Apple is entering silicon photonics

Extracted from:
Silicon Photonics 2021 report, Yole Développement
Intel Silicon Photonic 100G CWDM4 QFSP28 Transceiver, System Plus Consulting, 2020

Beyond communication, silicon photonics is penetrating consumer and automotive.


  • Market forecasts:
    Overall, the silicon photonics transceiver market will reach US$4.6 billion in 2026, with a CAGR of 25% between 2021 and 2026.
    The total silicon photonic die market should go over US$1 billion in 2026.
    By 2035, the silicon photonic market could grow further with a large contribution of consumer healthcare.
    Automotive and autonomous driving will benefit from silicon photonics sensing in the future.
  • Technology trends:
    The main application of silicon photonics is optical communication.
    New applications have entered the market in 2020 such as immunoassays, FOG…
    Novel applications of silicon photonics are expected to reach the market in the coming five years…
    Three main companies are preparing for CPO: Cisco, Intel, and Broadcom.
  • Supply chain:
    Rockley Photonics as announced plans for biosensors in smart watches with Apple using silicon photonics.
    The silicon photonics eco-system is getting larger with more fabs and foundries, more companies involved in packaging, modelization, PDKs, and designs.
    Three developments are evident in the silicon photonics industrial landscape: vertical integration, SPAC, and emerging foundry services.
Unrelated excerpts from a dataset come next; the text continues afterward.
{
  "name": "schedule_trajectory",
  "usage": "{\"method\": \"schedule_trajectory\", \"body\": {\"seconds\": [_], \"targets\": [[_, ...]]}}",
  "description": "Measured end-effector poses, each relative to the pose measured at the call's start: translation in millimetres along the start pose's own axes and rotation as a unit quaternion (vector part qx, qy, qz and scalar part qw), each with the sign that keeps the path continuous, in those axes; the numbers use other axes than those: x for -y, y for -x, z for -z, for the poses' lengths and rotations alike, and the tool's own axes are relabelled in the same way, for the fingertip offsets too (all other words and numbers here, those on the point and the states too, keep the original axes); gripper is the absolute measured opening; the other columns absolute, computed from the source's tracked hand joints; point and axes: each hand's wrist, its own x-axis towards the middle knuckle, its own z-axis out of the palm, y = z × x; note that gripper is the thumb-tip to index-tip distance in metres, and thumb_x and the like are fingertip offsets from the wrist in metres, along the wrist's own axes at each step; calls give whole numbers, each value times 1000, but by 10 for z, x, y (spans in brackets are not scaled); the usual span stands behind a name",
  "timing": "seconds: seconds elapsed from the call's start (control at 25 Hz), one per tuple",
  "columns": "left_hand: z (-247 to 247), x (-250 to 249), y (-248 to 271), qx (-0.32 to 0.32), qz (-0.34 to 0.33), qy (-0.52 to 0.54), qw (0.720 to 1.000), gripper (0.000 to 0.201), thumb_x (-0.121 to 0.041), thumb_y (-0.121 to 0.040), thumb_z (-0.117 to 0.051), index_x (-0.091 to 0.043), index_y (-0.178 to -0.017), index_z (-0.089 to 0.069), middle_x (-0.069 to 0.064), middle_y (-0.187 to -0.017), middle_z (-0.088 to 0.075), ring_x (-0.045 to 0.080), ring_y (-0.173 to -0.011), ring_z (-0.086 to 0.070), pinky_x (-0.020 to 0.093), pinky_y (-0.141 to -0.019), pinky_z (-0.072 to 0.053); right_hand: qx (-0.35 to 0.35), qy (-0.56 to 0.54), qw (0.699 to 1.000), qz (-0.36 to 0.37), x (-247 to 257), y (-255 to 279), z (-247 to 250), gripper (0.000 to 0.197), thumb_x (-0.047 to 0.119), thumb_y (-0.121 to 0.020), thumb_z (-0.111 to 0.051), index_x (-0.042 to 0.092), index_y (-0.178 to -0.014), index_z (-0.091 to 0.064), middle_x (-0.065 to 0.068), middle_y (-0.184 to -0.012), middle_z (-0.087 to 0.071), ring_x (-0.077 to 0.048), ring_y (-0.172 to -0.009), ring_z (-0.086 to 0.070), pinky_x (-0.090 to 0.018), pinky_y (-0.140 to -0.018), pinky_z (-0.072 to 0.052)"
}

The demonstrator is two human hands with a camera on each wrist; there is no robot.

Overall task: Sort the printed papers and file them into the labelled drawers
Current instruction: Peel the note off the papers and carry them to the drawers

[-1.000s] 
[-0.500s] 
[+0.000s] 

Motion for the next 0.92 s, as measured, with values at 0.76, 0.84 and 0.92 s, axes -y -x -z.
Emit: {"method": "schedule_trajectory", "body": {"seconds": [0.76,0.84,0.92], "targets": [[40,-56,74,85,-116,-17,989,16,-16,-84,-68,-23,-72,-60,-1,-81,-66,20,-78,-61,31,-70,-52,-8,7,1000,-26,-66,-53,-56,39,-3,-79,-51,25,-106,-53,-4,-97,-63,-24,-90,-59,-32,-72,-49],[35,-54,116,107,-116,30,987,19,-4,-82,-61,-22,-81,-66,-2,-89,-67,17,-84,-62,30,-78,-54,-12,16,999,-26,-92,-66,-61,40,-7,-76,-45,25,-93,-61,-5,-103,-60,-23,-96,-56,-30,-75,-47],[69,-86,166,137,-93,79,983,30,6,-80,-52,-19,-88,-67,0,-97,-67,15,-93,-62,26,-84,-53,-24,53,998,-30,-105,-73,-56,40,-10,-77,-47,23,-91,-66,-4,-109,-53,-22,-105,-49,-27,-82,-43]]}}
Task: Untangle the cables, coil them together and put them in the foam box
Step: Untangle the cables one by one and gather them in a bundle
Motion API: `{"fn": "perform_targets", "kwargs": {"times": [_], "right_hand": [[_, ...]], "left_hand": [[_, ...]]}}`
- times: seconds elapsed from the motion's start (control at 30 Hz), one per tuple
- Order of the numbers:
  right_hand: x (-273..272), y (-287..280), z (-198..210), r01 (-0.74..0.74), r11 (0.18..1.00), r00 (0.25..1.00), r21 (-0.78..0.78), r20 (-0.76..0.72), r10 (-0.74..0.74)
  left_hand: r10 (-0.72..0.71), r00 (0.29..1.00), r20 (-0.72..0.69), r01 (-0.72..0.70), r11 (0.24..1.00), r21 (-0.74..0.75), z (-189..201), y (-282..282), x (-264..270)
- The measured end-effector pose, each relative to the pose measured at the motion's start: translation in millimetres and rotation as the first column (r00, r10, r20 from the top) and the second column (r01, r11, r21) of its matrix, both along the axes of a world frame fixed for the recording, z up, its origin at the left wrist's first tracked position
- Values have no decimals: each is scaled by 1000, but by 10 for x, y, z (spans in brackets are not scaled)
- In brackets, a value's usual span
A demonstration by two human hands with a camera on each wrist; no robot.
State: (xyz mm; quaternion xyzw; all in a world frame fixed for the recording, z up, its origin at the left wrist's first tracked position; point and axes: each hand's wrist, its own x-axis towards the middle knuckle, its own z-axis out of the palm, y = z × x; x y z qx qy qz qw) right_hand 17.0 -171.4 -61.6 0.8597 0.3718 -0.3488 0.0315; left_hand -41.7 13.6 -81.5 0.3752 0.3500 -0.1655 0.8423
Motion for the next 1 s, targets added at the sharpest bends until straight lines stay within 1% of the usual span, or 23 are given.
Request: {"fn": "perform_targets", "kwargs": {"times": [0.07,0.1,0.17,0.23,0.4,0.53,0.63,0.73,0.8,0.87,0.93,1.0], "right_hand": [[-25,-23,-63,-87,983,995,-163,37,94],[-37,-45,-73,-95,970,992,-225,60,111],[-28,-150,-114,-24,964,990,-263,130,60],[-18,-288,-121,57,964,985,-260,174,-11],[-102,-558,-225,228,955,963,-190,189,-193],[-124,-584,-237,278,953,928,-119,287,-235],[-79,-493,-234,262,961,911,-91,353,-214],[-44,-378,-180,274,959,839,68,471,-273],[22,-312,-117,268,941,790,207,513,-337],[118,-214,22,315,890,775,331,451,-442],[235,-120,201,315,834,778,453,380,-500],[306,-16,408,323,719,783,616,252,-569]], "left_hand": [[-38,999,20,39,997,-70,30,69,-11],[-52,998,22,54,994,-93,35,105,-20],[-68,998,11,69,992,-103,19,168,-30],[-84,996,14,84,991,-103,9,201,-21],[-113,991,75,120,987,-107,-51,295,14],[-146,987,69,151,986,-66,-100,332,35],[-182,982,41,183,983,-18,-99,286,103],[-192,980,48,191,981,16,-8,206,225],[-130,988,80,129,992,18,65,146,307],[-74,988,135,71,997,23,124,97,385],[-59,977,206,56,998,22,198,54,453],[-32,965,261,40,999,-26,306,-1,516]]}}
“Since the 1998 release by Bookham of the first product using the silicon photonics platform, the main application for silicon photonics has been optical communication.” asserts Alexis Debray, Ph.D., Senior Analyst at Yole Développement (Yole).
He adds:
“And after the 2008 release by Luxtera (now Cisco) of the first optical transceiver using silicon photonics, the silicon photonics optical transceiver market has grown to US$581 million, with almost 5 million units shipped.”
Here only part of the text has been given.